§ **DESCRIPTION OF THE TASK**
Print nothing except the lines of the listing below from the line with "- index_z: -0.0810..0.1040" to the line with "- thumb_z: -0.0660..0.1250", each exactly as written, both ends included.

§ **SUPPLIED INFORMATION**

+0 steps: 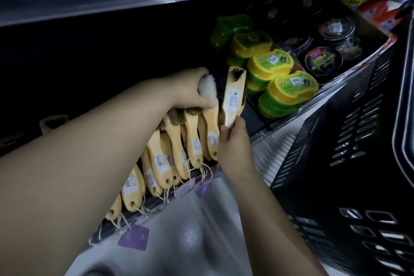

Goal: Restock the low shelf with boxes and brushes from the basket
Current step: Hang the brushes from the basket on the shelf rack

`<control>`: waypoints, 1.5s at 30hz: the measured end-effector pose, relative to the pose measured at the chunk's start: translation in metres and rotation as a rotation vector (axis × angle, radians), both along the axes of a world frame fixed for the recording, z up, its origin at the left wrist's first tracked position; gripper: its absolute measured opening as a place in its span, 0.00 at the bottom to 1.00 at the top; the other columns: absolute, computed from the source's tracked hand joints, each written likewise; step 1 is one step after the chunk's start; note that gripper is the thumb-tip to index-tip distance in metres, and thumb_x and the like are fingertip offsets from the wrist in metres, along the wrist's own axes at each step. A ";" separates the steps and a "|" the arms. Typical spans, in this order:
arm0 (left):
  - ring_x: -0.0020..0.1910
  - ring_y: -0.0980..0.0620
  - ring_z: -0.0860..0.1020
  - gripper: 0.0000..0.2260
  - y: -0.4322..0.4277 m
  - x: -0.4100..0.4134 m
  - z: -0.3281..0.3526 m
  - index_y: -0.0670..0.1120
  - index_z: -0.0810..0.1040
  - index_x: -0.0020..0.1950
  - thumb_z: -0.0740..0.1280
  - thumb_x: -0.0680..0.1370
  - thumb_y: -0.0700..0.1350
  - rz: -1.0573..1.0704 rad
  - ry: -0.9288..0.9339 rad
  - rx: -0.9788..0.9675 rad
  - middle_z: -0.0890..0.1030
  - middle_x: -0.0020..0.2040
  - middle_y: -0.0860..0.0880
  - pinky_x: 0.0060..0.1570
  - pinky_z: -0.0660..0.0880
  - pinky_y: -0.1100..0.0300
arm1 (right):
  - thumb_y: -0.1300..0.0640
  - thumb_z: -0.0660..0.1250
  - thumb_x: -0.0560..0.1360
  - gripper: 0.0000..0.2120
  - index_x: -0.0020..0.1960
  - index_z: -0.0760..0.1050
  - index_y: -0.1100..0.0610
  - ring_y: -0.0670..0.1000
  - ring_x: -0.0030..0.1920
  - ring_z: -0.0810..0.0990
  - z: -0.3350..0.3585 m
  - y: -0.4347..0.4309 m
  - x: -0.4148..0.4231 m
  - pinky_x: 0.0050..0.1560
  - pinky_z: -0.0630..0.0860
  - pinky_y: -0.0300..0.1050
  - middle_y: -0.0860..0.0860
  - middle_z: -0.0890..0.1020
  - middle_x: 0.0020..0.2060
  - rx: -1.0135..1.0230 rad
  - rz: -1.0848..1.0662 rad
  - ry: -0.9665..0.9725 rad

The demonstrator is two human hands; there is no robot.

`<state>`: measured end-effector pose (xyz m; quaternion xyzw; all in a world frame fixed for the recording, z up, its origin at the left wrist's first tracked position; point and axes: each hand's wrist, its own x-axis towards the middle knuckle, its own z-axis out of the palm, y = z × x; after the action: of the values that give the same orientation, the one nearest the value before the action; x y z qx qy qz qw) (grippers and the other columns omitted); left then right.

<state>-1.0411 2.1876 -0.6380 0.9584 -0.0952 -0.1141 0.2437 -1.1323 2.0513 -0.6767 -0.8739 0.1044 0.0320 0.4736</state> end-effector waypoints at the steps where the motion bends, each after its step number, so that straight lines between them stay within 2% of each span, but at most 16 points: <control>1: 0.63 0.47 0.70 0.37 0.002 0.000 -0.004 0.48 0.62 0.73 0.73 0.68 0.56 0.010 0.024 0.009 0.69 0.68 0.46 0.59 0.70 0.53 | 0.60 0.55 0.81 0.12 0.63 0.66 0.60 0.50 0.50 0.76 0.000 0.000 -0.001 0.44 0.68 0.40 0.56 0.76 0.55 0.009 -0.021 0.000; 4: 0.56 0.49 0.73 0.33 0.009 -0.003 -0.013 0.50 0.66 0.66 0.74 0.66 0.58 0.058 -0.004 0.010 0.73 0.62 0.47 0.51 0.72 0.54 | 0.59 0.56 0.80 0.10 0.61 0.68 0.60 0.51 0.50 0.77 0.001 -0.001 0.000 0.42 0.68 0.39 0.55 0.77 0.53 -0.026 -0.026 -0.014; 6: 0.62 0.48 0.71 0.39 0.010 -0.004 -0.013 0.51 0.62 0.69 0.75 0.64 0.58 0.041 -0.013 -0.010 0.71 0.66 0.47 0.58 0.71 0.51 | 0.59 0.57 0.80 0.09 0.58 0.70 0.59 0.50 0.49 0.77 0.001 -0.001 0.002 0.39 0.69 0.39 0.53 0.79 0.51 -0.059 0.007 -0.013; 8: 0.70 0.46 0.65 0.48 0.007 -0.004 -0.010 0.53 0.53 0.75 0.76 0.63 0.60 0.020 0.017 -0.035 0.64 0.73 0.48 0.66 0.66 0.48 | 0.59 0.58 0.80 0.08 0.57 0.72 0.59 0.51 0.49 0.77 0.002 0.000 0.004 0.42 0.69 0.39 0.53 0.79 0.50 -0.083 0.026 -0.015; 10: 0.72 0.46 0.62 0.48 0.002 -0.002 -0.008 0.52 0.52 0.77 0.74 0.64 0.61 0.016 0.013 -0.002 0.62 0.75 0.48 0.67 0.65 0.51 | 0.59 0.59 0.79 0.07 0.55 0.73 0.59 0.50 0.47 0.77 0.003 0.000 0.006 0.42 0.68 0.39 0.54 0.80 0.49 -0.122 0.029 -0.014; 13: 0.69 0.45 0.66 0.43 -0.005 0.002 -0.005 0.49 0.58 0.75 0.73 0.66 0.61 0.045 0.010 0.058 0.65 0.72 0.46 0.61 0.67 0.53 | 0.59 0.60 0.79 0.07 0.54 0.74 0.58 0.48 0.44 0.74 0.006 -0.002 0.009 0.37 0.67 0.39 0.52 0.80 0.47 -0.159 0.032 -0.004; 17: 0.61 0.45 0.70 0.38 -0.004 0.001 -0.004 0.47 0.64 0.72 0.74 0.67 0.58 0.110 0.008 0.039 0.69 0.66 0.44 0.49 0.66 0.57 | 0.57 0.60 0.79 0.06 0.52 0.73 0.59 0.52 0.47 0.77 0.005 -0.003 0.010 0.41 0.67 0.40 0.54 0.79 0.47 -0.177 0.045 0.008; 22: 0.64 0.44 0.69 0.38 0.002 0.003 -0.002 0.46 0.63 0.74 0.74 0.68 0.56 0.121 -0.021 0.022 0.68 0.68 0.44 0.51 0.64 0.58 | 0.58 0.60 0.79 0.15 0.65 0.70 0.58 0.52 0.50 0.74 0.002 -0.002 0.009 0.49 0.66 0.36 0.54 0.70 0.54 -0.285 0.087 -0.058; 25: 0.64 0.43 0.69 0.36 0.001 0.000 -0.003 0.45 0.63 0.73 0.73 0.70 0.55 0.103 -0.019 0.046 0.69 0.68 0.43 0.53 0.65 0.57 | 0.59 0.58 0.80 0.16 0.67 0.69 0.57 0.49 0.48 0.71 0.001 0.000 0.008 0.43 0.60 0.29 0.52 0.69 0.52 -0.265 0.149 -0.096; 27: 0.65 0.43 0.68 0.34 0.000 -0.003 -0.003 0.46 0.63 0.73 0.71 0.71 0.55 0.096 -0.022 0.087 0.68 0.69 0.43 0.54 0.65 0.57 | 0.58 0.56 0.81 0.14 0.65 0.71 0.59 0.49 0.46 0.71 0.000 0.000 0.009 0.40 0.60 0.32 0.54 0.71 0.53 -0.273 0.146 -0.073; 31: 0.70 0.42 0.62 0.33 -0.002 -0.005 -0.001 0.50 0.62 0.74 0.69 0.72 0.57 0.101 -0.033 0.186 0.64 0.72 0.43 0.63 0.65 0.51 | 0.58 0.53 0.81 0.14 0.58 0.74 0.62 0.57 0.48 0.76 -0.002 -0.004 0.013 0.47 0.71 0.45 0.60 0.77 0.51 -0.165 0.071 -0.019; 34: 0.72 0.42 0.59 0.32 -0.003 -0.007 0.002 0.50 0.62 0.73 0.67 0.73 0.58 0.094 -0.054 0.253 0.63 0.73 0.44 0.65 0.63 0.49 | 0.59 0.54 0.80 0.15 0.64 0.72 0.58 0.55 0.54 0.76 0.001 -0.004 0.009 0.55 0.73 0.48 0.57 0.78 0.54 -0.121 0.072 -0.056; 37: 0.72 0.43 0.59 0.31 -0.003 -0.012 0.004 0.49 0.62 0.73 0.66 0.74 0.59 0.085 -0.099 0.289 0.63 0.73 0.45 0.65 0.62 0.49 | 0.58 0.56 0.80 0.16 0.66 0.72 0.56 0.56 0.53 0.75 0.000 -0.003 0.008 0.54 0.71 0.43 0.56 0.75 0.54 -0.220 0.100 -0.080; 40: 0.71 0.43 0.61 0.30 0.000 -0.022 0.005 0.49 0.61 0.73 0.65 0.75 0.58 0.085 -0.188 0.267 0.64 0.73 0.45 0.65 0.61 0.50 | 0.56 0.58 0.80 0.16 0.67 0.71 0.55 0.56 0.53 0.75 0.000 -0.003 0.010 0.53 0.67 0.39 0.56 0.70 0.57 -0.196 0.076 -0.055; 45: 0.71 0.43 0.61 0.32 0.020 -0.041 0.005 0.50 0.61 0.74 0.67 0.74 0.58 0.106 -0.257 0.219 0.65 0.72 0.46 0.66 0.62 0.50 | 0.56 0.63 0.77 0.19 0.67 0.69 0.57 0.55 0.56 0.75 0.003 -0.007 0.008 0.59 0.72 0.49 0.56 0.72 0.58 -0.109 0.047 -0.070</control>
<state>-1.0819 2.2080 -0.6327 0.9896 -0.0618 0.0124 0.1293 -1.1244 2.0442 -0.6734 -0.9013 0.0688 0.0070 0.4276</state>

§ **EXERCISE ANSWER**
  - index_z: -0.0810..0.1040
  - index_x: -0.0020..0.1950
  - thumb_z: -0.0740..0.1280
  - thumb_x: -0.0680..0.1370
  - thumb_y: -0.0700..0.1350
  - rz: -1.0573..1.0704 rad
  - ry: -0.9288..0.9339 rad
  - rx: -0.9788..0.9675 rad
  - middle_z: -0.0890..0.1030
  - middle_x: -0.0020..0.2040
  - middle_y: -0.0860..0.0880
  - pinky_x: 0.0060..0.1570
  - pinky_z: -0.0660..0.0880
  - pinky_y: -0.1100..0.0300
arm1 (right):
  - thumb_y: -0.1300..0.0640
  - thumb_z: -0.0660..0.1250

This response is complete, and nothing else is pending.